= What needs to be done =
Return the data below exactly, but only from the line containing "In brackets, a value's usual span" through the line containing "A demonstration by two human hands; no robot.", with both of those lines included.

= Material for the task =
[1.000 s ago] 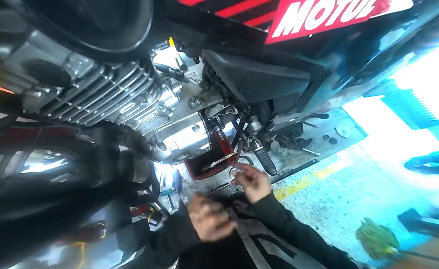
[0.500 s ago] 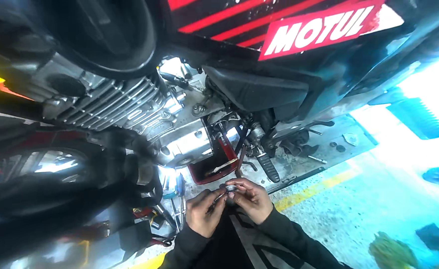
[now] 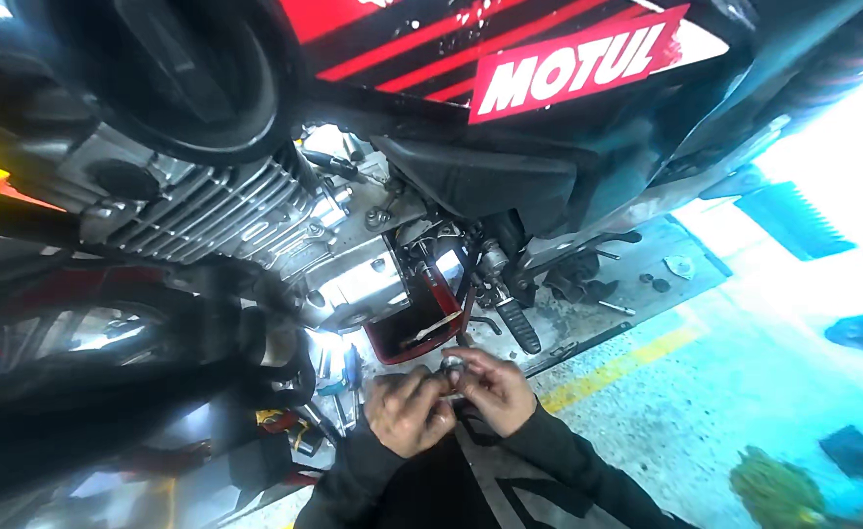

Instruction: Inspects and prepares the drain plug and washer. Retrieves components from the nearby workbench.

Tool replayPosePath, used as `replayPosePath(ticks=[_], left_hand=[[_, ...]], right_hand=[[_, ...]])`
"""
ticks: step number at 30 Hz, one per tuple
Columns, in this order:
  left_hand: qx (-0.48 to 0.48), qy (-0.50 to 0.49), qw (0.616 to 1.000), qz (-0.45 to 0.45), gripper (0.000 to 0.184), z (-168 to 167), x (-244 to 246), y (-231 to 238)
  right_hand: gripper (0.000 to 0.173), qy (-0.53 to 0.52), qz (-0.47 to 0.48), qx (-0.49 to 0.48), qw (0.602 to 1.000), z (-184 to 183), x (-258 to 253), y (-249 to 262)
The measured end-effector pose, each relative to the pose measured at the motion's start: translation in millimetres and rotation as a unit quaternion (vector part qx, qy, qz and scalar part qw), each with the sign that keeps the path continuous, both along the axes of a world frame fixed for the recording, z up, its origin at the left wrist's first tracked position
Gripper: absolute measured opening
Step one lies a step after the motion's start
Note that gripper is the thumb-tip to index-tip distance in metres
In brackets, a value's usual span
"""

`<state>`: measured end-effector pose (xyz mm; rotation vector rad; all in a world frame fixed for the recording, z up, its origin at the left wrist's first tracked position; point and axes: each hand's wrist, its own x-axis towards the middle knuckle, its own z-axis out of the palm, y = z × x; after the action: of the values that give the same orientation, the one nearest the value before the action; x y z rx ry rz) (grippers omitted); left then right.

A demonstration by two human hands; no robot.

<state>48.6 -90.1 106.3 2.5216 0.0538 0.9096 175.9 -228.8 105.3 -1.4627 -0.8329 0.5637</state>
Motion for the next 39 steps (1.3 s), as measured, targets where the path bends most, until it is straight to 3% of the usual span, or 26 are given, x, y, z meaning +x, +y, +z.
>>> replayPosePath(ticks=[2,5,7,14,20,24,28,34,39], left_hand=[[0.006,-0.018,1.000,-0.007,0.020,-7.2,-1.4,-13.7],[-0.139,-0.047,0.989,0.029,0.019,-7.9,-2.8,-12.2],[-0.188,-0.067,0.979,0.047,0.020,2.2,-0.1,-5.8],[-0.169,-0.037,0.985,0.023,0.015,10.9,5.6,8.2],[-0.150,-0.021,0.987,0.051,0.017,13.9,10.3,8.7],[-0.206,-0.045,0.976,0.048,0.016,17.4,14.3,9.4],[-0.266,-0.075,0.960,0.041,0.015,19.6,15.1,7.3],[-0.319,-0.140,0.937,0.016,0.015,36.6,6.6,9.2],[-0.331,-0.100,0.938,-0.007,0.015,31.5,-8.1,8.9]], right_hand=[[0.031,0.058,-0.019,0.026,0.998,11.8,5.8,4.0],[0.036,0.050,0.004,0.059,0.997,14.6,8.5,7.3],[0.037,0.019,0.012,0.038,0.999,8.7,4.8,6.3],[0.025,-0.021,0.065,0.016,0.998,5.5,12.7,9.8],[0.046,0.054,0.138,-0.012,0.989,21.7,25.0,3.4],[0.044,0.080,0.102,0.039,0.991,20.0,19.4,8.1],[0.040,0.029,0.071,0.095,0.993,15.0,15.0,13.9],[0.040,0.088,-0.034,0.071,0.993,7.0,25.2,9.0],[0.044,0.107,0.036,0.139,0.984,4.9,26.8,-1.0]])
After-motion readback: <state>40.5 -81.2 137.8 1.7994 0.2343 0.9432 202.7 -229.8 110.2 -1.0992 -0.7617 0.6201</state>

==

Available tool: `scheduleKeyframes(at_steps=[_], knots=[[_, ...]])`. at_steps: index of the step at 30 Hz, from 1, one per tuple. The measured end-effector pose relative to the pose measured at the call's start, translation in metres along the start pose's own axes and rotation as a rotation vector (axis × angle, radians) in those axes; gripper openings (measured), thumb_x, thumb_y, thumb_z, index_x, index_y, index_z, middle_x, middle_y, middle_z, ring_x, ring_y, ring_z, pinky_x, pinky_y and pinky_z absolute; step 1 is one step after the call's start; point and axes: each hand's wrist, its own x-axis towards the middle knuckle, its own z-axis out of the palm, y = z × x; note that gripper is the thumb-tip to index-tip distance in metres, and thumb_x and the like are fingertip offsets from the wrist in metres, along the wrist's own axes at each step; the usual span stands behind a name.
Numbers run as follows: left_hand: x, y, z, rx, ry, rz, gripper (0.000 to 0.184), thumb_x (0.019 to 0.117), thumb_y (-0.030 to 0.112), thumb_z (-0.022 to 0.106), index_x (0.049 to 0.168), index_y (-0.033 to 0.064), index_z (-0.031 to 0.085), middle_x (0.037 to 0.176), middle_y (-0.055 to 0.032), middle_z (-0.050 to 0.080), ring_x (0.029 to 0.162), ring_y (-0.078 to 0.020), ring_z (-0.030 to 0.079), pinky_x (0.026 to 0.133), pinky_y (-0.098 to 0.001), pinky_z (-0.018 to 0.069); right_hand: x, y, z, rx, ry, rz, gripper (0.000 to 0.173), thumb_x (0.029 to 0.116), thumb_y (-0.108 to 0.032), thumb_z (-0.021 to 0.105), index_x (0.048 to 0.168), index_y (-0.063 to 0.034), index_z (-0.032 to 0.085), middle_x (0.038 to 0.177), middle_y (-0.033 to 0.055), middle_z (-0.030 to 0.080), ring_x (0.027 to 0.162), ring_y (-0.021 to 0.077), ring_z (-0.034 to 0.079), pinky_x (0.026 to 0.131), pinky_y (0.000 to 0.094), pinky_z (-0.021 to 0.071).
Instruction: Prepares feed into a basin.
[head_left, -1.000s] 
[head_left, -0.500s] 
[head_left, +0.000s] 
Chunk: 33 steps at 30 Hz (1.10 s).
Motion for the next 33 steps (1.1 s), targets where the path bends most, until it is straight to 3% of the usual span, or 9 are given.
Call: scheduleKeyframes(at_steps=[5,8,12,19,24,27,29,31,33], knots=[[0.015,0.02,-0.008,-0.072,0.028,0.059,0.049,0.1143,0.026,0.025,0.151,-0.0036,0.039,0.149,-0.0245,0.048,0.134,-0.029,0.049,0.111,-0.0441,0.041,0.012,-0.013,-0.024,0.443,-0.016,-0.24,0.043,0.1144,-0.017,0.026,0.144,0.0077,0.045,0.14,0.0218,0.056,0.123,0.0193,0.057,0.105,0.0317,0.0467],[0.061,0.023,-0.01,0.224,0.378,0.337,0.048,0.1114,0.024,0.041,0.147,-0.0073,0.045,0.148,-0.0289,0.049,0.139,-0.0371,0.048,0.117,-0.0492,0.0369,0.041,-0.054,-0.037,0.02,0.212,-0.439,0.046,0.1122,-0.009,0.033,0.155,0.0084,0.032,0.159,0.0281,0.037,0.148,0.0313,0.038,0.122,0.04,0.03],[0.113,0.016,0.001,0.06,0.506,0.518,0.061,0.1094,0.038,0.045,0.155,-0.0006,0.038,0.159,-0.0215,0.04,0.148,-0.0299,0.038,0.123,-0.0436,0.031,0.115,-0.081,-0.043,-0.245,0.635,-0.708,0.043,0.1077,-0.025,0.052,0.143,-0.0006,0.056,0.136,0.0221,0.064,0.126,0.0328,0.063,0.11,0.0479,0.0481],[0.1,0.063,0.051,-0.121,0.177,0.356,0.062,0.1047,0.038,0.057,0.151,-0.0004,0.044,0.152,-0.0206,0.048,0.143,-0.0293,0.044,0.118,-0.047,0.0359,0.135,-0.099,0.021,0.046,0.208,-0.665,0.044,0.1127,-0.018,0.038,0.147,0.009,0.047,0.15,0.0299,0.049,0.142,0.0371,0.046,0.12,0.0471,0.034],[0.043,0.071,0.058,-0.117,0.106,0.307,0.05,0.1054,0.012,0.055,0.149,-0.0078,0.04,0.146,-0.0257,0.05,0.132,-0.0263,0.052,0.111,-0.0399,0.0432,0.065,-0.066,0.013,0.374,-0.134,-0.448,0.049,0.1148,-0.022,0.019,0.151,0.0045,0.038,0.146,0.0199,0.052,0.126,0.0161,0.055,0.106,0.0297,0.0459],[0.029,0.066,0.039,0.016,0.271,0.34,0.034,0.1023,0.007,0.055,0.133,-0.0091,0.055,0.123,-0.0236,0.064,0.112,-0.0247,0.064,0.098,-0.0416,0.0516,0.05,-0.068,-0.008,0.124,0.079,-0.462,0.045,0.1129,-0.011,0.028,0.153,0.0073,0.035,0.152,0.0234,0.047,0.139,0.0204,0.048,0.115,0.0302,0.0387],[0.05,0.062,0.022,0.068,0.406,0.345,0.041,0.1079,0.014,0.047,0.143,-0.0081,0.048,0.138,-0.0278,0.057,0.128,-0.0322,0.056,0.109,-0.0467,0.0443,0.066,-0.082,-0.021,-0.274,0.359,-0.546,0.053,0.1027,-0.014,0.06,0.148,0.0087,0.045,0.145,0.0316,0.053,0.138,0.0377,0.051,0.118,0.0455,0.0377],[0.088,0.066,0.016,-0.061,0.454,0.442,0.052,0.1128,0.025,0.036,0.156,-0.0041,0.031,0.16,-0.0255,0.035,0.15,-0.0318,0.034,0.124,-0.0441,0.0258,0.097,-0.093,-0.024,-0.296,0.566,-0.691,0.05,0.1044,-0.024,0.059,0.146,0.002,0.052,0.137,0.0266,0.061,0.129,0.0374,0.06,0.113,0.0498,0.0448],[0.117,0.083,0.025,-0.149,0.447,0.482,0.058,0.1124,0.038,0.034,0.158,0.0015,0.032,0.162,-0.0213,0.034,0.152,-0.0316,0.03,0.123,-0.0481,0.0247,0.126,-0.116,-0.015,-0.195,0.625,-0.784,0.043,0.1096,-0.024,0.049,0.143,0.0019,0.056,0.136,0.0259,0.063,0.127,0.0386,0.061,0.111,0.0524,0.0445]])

= Answer area =
In brackets, a value's usual span
"""

`<state>`: measured end-effector pose (xyz mm; rotation vector rad; all in a world frame fixed for the recording, z up, its origin at the left wrist's first tracked position; point and axes: each hand's wrist, its own x-axis towards the middle knuckle, its own z-axis out of the palm, y = z × x; after the action: of the values that give the same orientation, the one nearest the value before the action; x y z rx ry rz) (grippers omitted); left then right.

A demonstration by two human hands; no robot.

The work on this exercise is done.